* _Work instruction_: Copy the listing exactly, leaving out every picture.

%%

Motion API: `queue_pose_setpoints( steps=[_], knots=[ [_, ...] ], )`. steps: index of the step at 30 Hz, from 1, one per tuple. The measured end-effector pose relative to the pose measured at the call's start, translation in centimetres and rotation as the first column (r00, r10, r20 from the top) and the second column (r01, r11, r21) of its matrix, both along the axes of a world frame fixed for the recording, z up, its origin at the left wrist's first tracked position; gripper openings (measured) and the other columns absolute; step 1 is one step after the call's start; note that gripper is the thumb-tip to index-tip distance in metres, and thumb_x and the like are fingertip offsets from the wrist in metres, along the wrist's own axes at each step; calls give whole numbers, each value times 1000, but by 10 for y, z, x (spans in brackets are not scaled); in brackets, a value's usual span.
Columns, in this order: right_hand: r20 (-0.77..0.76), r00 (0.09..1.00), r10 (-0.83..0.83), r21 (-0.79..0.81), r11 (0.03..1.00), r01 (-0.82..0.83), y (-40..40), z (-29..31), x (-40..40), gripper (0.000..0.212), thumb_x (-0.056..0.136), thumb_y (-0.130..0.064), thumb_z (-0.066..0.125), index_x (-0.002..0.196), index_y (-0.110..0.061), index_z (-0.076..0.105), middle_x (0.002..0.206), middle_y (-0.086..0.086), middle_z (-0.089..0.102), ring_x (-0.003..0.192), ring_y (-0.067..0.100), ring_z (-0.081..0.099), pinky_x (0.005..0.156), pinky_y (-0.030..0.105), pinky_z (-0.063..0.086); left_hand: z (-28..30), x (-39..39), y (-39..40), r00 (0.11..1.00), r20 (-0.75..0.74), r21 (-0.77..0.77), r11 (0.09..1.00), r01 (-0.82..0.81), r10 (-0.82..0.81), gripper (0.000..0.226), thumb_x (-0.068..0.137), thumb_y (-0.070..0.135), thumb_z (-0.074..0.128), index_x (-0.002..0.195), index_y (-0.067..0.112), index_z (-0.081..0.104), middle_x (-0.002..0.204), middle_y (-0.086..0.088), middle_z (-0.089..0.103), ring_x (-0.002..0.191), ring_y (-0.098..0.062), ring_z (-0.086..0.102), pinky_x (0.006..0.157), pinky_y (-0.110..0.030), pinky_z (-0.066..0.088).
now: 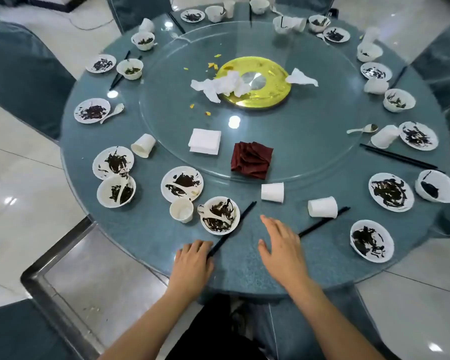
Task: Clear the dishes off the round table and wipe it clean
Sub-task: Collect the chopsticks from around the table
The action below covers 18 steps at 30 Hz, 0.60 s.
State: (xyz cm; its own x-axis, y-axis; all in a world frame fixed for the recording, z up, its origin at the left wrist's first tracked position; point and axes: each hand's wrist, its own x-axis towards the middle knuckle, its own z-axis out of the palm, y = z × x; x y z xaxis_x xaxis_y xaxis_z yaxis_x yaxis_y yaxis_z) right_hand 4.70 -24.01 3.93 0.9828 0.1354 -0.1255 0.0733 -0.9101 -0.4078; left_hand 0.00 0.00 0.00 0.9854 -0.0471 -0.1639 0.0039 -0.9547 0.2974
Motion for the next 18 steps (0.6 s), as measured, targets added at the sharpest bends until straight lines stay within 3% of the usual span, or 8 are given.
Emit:
queue_pose_setpoints(
  steps=[4, 11, 15, 18],
  knots=[
    [-50, 999, -16, -35, 999, 14, 0, -9, -1, 59, 93, -30, 58, 149, -22, 41, 137, 1, 54, 123, 25, 53, 104, 43, 43, -6, 16, -11, 995, -97, 36, 999, 2, 1, 33, 74, 26, 82, 104, 19, 69, 91, -2, 66, 78, -31, 65, 66, -43, 56],
    [-111, 993, -42, -59, 998, 36, 0, -21, -9, 56, 94, -30, 58, 148, -23, 43, 129, 1, 55, 117, 25, 53, 102, 43, 42, -22, 20, -19, 983, -171, 49, 997, -54, 61, 25, 77, 22, 82, 95, 13, 67, 88, -8, 63, 78, -35, 62, 63, -42, 54],
    [-133, 990, -44, -57, 998, 37, 0, -21, -16, 55, 97, -32, 54, 150, -26, 39, 126, -1, 52, 117, 21, 51, 104, 40, 39, -19, 19, -23, 961, -242, 6, 991, -133, 130, 24, 95, 27, 63, 116, 15, 61, 112, -7, 62, 105, -33, 58, 83, -43, 49],
    [-163, 986, -45, -62, 997, 36, 0, -21, -21, 54, 97, -32, 52, 149, -27, 38, 124, -1, 51, 113, 22, 53, 104, 41, 39, -18, 18, -27, 949, -275, -12, 986, -164, 155, 28, 97, 28, 58, 120, 14, 57, 120, -6, 58, 112, -30, 56, 87, -40, 48]
  ],
)
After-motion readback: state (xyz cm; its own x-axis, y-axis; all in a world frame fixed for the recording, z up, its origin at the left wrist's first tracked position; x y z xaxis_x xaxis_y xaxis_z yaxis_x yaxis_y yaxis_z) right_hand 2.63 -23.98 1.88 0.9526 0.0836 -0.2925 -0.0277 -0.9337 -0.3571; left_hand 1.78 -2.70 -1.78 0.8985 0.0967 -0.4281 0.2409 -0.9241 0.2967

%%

* _Problem solution_:
Motion API: `queue_pose_setpoints( steps=[_], knots=[ [_, ...] ], )`. steps: index of the step at 30 Hz, from 1, one per tuple. The measured end-effector pose relative to the pose measured at the call's start, translation in centimetres and rotation as the first column (r00, r10, r20 from the top) and the second column (r01, r11, r21) of its matrix, both along the axes of a world frame fixed for the recording, z up, its origin at the left wrist's first tracked position; gripper openings (measured) and the other columns absolute; step 1 is one step after the call's start; note that gripper is the thumb-tip to index-tip distance in metres, and thumb_x and the like are fingertip offsets from the wrist in metres, along the wrist's own axes at each step; calls give whole numbers, each value times 1000, but by 10 for y, z, x (spans in brackets are not scaled); in brackets, a value's usual span.
Columns, in this order: right_hand: r20 (-0.77..0.76), r00 (0.09..1.00), r10 (-0.83..0.83), r21 (-0.79..0.81), r11 (0.03..1.00), r01 (-0.82..0.83), y (-40..40), z (-29..31), x (-40..40), gripper (0.000..0.212), thumb_x (-0.056..0.136), thumb_y (-0.130..0.064), thumb_z (-0.066..0.125), index_x (-0.002..0.196), index_y (-0.110..0.061), index_z (-0.076..0.105), middle_x (0.002..0.206), middle_y (-0.086..0.086), middle_z (-0.089..0.102), ring_x (-0.003..0.192), ring_y (-0.067..0.100), ring_z (-0.081..0.099), pinky_x (0.005..0.156), pinky_y (-0.030..0.105), pinky_z (-0.063..0.086); left_hand: z (-28..30), x (-39..39), y (-39..40), r00 (0.11..1.00), r20 (-0.75..0.74), r21 (-0.77..0.77), r11 (0.09..1.00), r01 (-0.82..0.81), r10 (-0.82..0.81), gripper (0.000..0.226), thumb_x (-0.068..0.137), thumb_y (-0.070..0.135), thumb_z (-0.074..0.128), index_x (-0.002..0.195), index_y (-0.067..0.112), index_z (-0.081..0.104), middle_x (-0.002..0.204), middle_y (-0.086..0.088), middle_z (-0.089..0.103), ring_x (-0.002..0.191), ring_y (-0.098..0.062), ring_z (-0.086..0.102), pinky_x (0.006..0.157), pinky_y (-0.110..0.030), pinky_z (-0.066..0.088).
now: 
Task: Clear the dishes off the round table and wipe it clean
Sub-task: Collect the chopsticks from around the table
The action below covers 18 steps at 30 Hz, 0.60 s.
State: (xyz cm; its own x-axis, y-axis; all in a world frame fixed for the recording, z up, its origin at the left wrist's first tracked position; point and axes: each hand's wrist, its own x-axis towards the middle knuckle, its own z-axis out of the palm, y = z × x; x y z xaxis_x xaxis_y xaxis_z yaxis_x yaxis_y yaxis_z) right_hand 4.70 -24.01 3.93 0.9828 0.1354 -0.1255 0.0733 -0.9101 -0.4078; left_hand 0.00 0.00 0.00 0.9854 -0.0471 -0.1639 0.0039 -0.9547 0.2974
Motion for the next 18 steps (0.6 s), as measured, targets added at the sharpest bends until straight lines stay within 3% of the usual span, or 8 are given.
Emit:
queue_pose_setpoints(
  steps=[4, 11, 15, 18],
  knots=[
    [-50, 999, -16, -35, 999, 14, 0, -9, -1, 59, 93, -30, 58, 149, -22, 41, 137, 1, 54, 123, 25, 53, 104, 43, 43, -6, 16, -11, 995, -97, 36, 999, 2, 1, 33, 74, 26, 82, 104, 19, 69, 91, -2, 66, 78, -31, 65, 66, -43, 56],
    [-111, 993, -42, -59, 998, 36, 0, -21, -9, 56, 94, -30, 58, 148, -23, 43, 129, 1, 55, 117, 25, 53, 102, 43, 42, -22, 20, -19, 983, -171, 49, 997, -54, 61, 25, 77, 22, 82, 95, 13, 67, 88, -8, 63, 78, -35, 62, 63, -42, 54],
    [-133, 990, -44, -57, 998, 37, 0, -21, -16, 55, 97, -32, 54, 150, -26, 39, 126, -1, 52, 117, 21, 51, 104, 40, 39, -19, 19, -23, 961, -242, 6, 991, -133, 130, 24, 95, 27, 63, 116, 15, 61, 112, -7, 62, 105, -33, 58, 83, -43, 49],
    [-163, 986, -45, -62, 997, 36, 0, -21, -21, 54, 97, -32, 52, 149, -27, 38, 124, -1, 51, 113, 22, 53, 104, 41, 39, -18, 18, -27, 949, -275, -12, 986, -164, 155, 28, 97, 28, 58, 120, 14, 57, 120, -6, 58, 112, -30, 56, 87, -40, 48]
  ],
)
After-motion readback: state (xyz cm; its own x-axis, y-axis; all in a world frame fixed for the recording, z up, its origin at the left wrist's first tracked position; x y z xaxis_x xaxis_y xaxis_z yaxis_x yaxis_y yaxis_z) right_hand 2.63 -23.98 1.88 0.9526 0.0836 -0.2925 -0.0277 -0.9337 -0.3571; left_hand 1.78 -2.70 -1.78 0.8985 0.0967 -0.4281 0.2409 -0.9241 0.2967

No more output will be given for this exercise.